§ THE TASK: Your answer is one number, how many lines in the entries include "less".

§ DATA SHOWN:
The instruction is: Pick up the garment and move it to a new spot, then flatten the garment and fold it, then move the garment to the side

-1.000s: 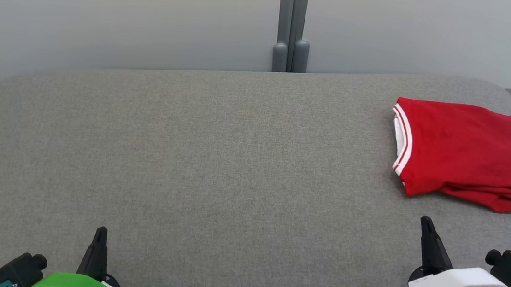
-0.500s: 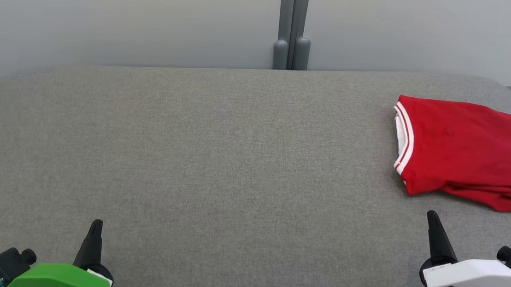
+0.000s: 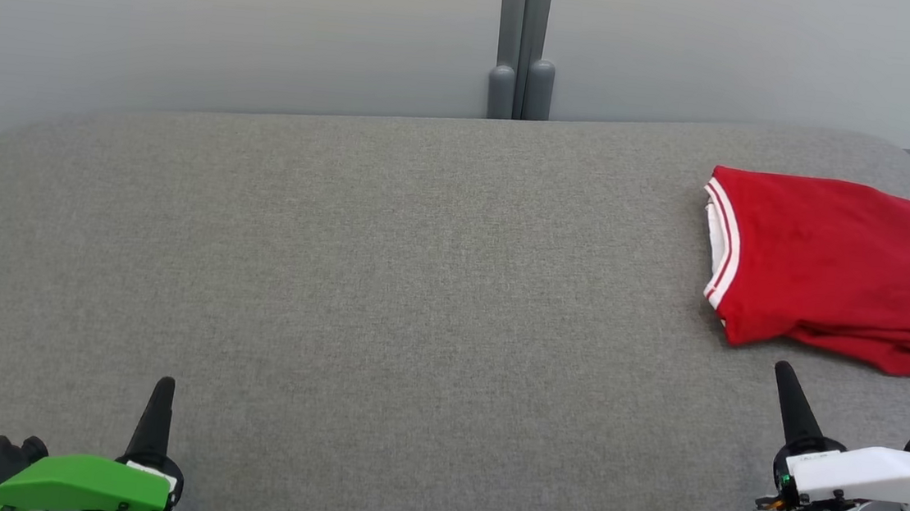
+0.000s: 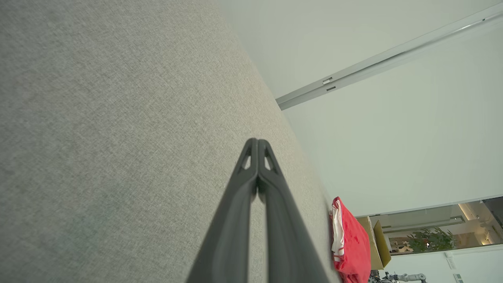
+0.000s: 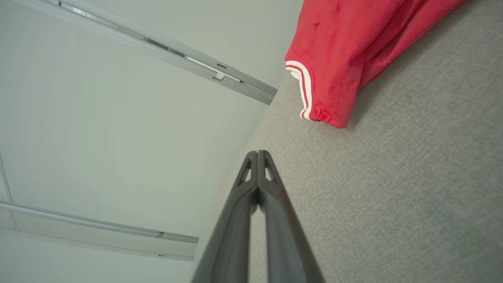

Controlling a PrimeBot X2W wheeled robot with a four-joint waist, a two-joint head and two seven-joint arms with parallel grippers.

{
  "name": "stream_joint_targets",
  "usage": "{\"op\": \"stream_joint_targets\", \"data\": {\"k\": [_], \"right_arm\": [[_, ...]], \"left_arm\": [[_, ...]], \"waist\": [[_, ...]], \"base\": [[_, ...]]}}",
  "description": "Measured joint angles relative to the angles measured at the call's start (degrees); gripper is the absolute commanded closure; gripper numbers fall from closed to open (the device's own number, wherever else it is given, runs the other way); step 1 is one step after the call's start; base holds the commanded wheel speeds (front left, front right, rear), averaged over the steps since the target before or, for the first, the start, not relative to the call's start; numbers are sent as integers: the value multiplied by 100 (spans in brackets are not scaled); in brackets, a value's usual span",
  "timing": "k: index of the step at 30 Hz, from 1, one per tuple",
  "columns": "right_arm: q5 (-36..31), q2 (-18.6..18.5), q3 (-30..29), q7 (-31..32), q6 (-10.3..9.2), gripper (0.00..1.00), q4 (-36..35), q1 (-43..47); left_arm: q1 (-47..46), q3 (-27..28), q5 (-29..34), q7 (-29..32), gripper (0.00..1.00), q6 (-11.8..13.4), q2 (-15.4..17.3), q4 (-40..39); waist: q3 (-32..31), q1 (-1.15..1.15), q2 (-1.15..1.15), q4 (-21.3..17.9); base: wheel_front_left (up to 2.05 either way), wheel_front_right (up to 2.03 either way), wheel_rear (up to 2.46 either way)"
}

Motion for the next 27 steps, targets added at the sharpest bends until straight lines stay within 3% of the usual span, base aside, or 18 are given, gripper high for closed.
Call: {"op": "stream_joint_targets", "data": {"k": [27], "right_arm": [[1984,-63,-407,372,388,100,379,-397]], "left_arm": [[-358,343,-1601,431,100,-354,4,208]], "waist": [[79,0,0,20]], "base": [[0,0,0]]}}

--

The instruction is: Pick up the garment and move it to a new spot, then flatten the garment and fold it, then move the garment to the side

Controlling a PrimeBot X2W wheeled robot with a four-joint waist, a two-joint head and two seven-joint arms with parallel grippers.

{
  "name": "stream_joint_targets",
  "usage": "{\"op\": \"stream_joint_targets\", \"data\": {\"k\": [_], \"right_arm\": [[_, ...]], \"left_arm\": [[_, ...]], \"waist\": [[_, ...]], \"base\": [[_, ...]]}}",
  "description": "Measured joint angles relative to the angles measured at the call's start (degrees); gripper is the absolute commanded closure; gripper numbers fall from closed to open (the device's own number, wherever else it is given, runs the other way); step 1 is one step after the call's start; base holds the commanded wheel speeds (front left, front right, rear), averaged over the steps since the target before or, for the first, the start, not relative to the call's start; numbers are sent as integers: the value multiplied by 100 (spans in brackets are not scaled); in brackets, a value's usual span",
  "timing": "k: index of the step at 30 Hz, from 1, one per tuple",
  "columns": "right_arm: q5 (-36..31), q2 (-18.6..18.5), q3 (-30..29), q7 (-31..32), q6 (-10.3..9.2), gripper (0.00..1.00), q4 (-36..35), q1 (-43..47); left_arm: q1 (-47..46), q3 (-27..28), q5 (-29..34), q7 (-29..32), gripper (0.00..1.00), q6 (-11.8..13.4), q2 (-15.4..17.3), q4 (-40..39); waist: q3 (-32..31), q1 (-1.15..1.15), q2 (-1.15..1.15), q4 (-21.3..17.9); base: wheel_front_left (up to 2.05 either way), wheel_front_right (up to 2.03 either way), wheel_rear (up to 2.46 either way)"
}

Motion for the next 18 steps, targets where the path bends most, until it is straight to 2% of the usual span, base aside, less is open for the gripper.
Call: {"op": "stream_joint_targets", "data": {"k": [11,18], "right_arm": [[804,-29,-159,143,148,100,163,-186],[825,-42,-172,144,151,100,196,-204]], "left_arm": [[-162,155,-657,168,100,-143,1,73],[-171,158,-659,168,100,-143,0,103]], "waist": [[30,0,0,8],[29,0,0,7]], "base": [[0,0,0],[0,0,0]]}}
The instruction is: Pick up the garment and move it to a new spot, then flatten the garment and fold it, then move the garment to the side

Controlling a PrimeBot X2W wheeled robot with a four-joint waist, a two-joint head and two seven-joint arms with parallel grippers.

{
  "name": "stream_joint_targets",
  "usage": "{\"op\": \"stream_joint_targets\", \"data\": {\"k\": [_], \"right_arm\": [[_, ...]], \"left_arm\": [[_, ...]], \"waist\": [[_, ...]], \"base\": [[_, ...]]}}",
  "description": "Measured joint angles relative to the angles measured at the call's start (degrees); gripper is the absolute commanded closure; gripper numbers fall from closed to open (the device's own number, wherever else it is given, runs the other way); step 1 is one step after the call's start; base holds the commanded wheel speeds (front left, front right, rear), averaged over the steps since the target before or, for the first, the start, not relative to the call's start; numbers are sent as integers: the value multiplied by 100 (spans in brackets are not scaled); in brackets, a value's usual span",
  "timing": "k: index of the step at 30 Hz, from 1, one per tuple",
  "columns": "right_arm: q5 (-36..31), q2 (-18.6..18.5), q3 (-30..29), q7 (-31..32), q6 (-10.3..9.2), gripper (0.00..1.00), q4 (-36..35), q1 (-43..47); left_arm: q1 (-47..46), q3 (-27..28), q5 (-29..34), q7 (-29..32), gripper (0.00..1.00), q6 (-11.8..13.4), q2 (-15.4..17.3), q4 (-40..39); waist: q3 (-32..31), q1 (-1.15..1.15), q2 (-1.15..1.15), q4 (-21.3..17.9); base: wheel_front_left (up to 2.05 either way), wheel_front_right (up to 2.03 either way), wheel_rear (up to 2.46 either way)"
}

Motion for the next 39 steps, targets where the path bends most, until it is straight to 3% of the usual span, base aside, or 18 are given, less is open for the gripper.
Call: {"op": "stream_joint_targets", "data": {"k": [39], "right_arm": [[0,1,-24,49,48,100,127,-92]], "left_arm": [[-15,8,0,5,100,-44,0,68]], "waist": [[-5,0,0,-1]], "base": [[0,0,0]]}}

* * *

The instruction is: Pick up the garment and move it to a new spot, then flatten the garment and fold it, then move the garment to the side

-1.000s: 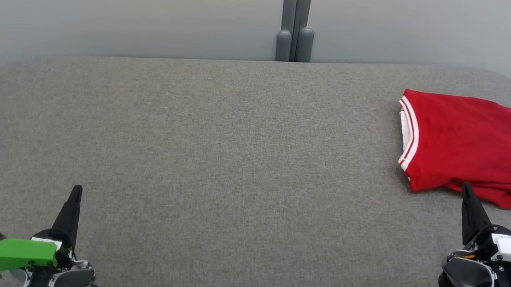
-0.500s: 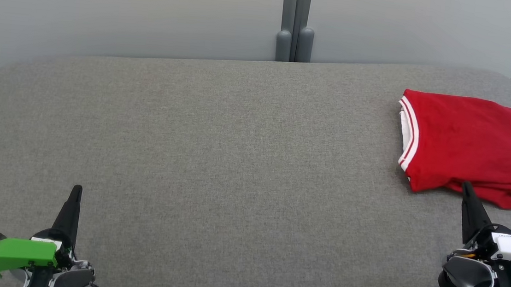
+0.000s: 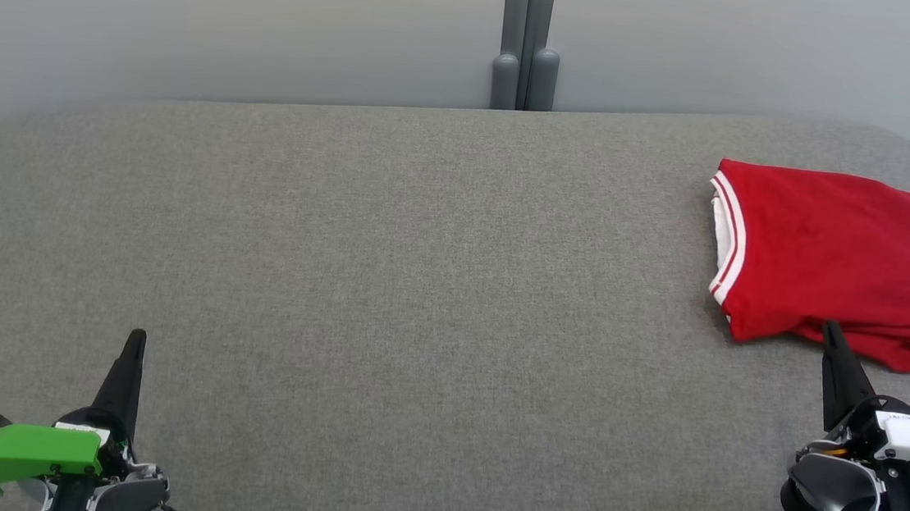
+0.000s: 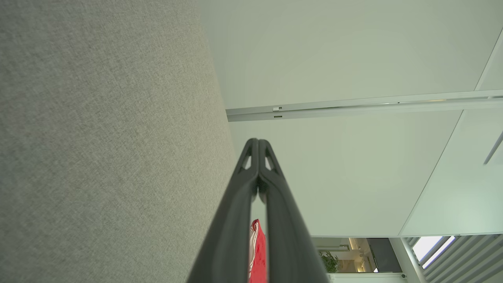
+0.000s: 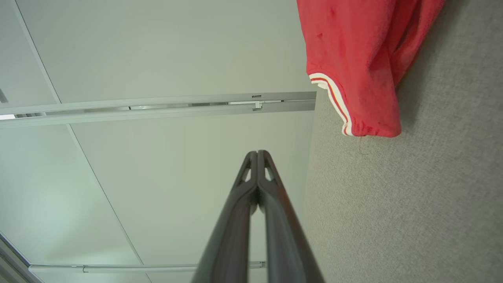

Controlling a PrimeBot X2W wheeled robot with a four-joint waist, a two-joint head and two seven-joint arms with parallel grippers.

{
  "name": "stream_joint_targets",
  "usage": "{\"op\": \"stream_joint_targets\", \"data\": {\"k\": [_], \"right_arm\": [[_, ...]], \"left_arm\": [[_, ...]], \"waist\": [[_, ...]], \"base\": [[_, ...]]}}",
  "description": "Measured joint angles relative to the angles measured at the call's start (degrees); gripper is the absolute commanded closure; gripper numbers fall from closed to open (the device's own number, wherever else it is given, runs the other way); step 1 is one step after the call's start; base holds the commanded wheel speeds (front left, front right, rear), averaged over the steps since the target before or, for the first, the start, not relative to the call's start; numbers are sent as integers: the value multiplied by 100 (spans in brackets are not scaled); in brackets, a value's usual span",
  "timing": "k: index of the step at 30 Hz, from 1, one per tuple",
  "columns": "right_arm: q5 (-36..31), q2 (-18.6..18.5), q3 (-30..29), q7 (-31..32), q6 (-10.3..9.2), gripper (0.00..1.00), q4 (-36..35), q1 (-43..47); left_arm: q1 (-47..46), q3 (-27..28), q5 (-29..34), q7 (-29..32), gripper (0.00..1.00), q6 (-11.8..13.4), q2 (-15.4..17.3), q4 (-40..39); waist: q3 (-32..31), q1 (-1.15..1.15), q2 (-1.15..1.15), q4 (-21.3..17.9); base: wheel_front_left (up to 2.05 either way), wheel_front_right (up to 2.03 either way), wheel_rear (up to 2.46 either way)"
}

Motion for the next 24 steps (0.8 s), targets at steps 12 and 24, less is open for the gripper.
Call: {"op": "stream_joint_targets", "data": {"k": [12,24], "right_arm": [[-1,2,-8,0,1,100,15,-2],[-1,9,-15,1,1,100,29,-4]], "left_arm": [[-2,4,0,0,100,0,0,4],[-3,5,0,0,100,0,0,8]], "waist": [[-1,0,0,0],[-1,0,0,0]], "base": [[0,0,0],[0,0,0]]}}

§ EXERCISE RESPONSE: 3